I don't want this train ride to end. A delay, a suspension in time, anything ... please! Am I being greedy for wanting more? I'm not ready for all of this to become booked in the past. I'm not ready for a future chapter to begin. I want the here. I want the now.


Self-portrait. Båstad, Sweden. (2009).

Five
So happens, there are no delays, no suspensions in time. On cruelly ironic cue, the faceless voice over the loudspeaker calls our stop.

"Nästa station, Lund."

Physics goes in for the win.

Bleary-eyed, Jonna asks me if I want to continue on to Malmö ... or maybe all the way to Helsingør.

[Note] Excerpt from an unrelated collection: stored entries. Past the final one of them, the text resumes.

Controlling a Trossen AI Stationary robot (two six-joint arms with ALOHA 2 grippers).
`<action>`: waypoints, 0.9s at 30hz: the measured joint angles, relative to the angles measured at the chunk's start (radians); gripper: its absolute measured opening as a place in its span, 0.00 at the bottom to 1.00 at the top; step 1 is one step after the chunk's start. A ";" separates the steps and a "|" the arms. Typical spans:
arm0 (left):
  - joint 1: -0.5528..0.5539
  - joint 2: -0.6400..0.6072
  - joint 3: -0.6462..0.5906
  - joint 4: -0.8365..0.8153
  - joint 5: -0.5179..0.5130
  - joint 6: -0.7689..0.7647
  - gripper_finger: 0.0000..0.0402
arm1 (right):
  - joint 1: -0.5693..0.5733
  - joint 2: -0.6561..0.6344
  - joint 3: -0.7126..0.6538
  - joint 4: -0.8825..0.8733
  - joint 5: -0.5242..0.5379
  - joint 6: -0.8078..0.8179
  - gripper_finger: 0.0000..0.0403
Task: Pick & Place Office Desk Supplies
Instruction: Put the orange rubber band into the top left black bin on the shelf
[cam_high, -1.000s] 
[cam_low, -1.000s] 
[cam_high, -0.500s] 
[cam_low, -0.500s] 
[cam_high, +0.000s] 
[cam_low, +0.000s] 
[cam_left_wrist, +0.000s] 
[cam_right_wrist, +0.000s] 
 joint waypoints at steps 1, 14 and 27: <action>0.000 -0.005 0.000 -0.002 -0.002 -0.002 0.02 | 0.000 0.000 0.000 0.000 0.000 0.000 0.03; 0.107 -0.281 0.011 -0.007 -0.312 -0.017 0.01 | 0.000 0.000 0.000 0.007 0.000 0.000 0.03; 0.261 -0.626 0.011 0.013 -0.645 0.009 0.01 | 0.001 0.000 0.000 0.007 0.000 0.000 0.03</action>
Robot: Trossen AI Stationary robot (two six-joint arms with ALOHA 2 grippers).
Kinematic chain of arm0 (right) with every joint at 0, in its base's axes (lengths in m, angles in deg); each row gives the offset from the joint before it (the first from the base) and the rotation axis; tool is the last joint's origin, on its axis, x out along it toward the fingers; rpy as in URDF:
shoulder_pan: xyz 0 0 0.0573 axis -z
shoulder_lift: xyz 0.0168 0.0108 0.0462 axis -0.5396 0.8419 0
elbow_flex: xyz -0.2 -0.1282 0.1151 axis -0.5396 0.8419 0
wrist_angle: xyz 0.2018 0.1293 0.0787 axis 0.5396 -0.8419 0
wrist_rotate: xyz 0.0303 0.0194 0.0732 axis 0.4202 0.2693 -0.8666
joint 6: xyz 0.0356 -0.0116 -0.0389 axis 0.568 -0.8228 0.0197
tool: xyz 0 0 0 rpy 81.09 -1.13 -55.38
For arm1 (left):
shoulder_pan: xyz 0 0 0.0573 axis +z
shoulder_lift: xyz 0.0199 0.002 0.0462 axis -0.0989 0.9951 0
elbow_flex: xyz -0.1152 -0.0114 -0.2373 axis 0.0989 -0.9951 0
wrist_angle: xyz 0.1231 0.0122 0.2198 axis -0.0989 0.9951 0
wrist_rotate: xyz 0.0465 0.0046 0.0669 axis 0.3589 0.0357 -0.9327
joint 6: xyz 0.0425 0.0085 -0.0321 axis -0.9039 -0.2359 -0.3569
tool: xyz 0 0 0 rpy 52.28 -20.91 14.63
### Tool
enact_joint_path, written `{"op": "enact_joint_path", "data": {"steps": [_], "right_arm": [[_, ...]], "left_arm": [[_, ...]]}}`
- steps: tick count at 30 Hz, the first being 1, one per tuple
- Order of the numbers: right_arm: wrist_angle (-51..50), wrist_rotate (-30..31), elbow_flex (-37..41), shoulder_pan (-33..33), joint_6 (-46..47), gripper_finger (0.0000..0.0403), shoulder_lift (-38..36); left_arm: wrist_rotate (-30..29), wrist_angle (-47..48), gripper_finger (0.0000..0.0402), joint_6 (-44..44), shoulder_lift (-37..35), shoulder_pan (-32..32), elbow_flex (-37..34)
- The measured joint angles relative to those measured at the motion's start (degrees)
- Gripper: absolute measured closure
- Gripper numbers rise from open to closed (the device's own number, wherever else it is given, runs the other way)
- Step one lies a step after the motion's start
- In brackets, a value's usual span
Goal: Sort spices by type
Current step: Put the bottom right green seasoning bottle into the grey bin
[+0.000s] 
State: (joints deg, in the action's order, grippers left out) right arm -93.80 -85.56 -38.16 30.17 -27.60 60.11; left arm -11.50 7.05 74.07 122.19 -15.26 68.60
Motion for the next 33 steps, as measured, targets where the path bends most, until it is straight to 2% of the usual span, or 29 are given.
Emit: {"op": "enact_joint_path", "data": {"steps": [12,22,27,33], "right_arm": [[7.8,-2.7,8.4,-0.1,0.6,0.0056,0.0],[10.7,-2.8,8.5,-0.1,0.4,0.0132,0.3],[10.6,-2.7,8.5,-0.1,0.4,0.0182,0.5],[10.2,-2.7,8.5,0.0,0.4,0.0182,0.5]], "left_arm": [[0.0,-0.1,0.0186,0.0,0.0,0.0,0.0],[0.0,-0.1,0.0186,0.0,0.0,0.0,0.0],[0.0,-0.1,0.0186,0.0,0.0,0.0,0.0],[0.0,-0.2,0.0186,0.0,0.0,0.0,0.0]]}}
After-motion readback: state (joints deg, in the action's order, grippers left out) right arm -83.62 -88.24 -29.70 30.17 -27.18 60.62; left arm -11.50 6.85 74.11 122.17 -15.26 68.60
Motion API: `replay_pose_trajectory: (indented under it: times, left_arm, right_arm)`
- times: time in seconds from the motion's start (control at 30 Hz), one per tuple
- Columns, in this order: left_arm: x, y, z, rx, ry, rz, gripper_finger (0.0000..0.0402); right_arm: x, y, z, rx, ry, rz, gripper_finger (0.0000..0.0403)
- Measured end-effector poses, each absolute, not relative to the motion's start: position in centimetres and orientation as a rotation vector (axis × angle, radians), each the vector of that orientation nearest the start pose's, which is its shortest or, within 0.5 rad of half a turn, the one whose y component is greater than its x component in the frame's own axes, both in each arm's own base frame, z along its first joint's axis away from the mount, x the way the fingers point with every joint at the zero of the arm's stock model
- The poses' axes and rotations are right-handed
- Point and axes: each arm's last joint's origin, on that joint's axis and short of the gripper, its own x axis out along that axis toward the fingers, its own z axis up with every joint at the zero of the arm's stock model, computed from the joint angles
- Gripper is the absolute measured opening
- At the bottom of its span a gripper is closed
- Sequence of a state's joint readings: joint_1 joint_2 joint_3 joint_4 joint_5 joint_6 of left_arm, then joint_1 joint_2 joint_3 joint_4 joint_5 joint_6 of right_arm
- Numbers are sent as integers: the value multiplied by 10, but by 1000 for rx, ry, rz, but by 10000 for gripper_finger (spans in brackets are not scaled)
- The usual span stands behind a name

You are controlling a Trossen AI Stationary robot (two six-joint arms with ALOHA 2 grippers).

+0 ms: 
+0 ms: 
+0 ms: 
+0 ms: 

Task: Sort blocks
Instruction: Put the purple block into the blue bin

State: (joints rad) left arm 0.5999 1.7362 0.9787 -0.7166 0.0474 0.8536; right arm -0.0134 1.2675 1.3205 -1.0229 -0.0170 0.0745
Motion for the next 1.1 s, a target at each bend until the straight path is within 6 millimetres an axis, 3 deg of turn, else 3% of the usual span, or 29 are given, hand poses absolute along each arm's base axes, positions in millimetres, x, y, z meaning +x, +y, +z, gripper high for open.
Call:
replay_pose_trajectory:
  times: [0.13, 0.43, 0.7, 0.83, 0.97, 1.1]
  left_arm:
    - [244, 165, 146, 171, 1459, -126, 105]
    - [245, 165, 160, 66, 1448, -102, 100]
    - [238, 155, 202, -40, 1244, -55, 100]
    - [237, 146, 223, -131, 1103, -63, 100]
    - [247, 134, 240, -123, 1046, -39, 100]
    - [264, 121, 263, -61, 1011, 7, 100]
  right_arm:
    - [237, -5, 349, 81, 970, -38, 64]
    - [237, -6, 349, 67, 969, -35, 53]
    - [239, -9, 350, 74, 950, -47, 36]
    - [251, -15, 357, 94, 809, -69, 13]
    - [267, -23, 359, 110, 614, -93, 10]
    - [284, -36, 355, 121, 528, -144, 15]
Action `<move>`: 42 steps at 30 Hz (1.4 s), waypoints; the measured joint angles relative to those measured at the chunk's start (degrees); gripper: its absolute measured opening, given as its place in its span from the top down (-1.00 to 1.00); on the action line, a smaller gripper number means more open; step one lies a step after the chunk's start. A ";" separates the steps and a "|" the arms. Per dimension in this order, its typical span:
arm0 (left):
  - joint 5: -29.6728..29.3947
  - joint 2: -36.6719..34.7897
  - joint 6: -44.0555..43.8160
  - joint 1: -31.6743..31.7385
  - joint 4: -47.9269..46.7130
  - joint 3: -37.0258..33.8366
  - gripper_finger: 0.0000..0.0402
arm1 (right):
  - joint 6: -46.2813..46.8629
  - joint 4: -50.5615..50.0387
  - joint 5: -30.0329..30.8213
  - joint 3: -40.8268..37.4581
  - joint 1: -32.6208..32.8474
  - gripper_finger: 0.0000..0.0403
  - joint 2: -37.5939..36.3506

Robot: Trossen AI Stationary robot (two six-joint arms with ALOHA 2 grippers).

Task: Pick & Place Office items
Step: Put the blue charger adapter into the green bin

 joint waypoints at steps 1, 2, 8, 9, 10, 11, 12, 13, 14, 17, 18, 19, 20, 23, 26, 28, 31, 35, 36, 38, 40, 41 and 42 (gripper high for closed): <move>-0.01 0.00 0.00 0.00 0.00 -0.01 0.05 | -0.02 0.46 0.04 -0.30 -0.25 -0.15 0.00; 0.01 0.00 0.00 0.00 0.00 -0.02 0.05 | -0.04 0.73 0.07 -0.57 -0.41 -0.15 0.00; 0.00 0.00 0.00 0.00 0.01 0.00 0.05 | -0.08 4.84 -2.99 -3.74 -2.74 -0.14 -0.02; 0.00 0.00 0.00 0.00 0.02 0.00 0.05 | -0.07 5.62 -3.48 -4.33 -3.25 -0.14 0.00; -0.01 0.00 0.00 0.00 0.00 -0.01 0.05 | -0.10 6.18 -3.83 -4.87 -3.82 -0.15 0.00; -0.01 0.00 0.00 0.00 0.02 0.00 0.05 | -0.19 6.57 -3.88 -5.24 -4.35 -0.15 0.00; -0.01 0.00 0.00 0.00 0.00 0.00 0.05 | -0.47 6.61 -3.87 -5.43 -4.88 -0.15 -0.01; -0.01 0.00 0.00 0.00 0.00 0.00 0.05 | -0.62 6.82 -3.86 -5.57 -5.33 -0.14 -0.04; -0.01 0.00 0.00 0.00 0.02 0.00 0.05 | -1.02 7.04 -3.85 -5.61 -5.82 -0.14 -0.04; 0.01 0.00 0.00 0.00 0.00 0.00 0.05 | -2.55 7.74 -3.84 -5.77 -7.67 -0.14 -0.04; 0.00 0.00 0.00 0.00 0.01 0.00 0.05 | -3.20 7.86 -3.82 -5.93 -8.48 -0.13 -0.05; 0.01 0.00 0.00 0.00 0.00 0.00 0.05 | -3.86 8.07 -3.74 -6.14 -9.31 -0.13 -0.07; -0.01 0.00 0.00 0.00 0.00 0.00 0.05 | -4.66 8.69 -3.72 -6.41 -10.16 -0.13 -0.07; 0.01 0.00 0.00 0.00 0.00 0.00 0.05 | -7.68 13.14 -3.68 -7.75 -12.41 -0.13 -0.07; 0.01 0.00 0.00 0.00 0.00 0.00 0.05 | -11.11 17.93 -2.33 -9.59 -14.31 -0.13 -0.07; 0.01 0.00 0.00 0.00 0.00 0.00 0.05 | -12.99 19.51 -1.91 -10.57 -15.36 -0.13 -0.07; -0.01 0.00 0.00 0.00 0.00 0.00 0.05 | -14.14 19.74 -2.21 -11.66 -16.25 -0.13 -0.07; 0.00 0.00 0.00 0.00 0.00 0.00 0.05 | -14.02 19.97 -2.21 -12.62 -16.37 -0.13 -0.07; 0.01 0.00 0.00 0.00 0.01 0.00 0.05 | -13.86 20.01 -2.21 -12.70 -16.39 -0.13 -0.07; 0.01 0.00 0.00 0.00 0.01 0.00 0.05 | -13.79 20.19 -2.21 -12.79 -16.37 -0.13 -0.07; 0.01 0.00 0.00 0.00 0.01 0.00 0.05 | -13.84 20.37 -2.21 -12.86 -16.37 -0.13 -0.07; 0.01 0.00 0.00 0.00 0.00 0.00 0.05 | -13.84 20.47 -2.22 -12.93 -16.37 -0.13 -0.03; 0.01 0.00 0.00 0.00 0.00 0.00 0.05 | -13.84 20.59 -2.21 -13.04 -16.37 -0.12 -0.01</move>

I smile. If she only knew.

On second thought, maybe she already does.

We head out into the extended June twilight, under the stars.

Perfect day. Happy memories.

Still, it would be nice if there were more.

Friday, June 19, 2009

a midsummer night's dream


A midsummer night's dream. Lomma, Sweden. (2009). A 60-second exposure, the above photo was taken at 11:15pm, long after everyone else had left the beach.

***
On the night before Swedish midsummer, we seek the sea at the eleventh hour. While city lights twinkle in the distance, the sky's last magenta glimmers defiantly against the darkness of midnight. We sit in the sand and listen to the waves.

It's beautiful.

This is beautiful.

Friday, June 05, 2009

spirit level


Black shadows. Revolutionary art. Le Musée d'Art Moderne et d'Art Contemporain in Nice, France. (2008).

***
Splitting headaches devolve my early June into a series of long, dark corridors ... all of which seem to be a little off-kilter, at that. Blame it on the rain. Or maybe age. Either way, it wears, and for a moment I can't help but wonder if this is how it ends, an anti-climactic fade of what's largely been an indescribable stay.

From the newsroom: I defended my Master's thesis without incident on Tuesday, thereby fulfilling the official objective of my being overseas. I suppose this should be a reason for celebration - and don't get me wrong, I am pleased - but I suspect most of you knew all along that another paper on the wall was never really what this starfishin' expedition was about in the first place.

Still, was this all a win? I'd say it was a win. But like in mountaineering, getting to the top versus staying there are very different things, and despite best efforts, I'll be descending from the rarefied air soon enough. Too soon, maybe, but pages inevitably turn. And life goes on.

***
Reversing the deluge of goodbyes at semester's end, Jonna came home from Guatemala last week. We go for gelato. This makes me happy, but it takes my insensitive self not 10 minutes before I blurt the most unfair question of them all.

"How was Guatemala?"

She gives an answer, but of course no words can accurately convey her spectrum of experiences ... the people she's met, the places she's seen. I think to myself that Jonna's me in approximately six weeks.

Then, it hits me. Six weeks. Though there's little time left, I'm still not finished here yet ... and with one last gasp to spirit an even happier ending to this thing, the starfishing expedition continues on.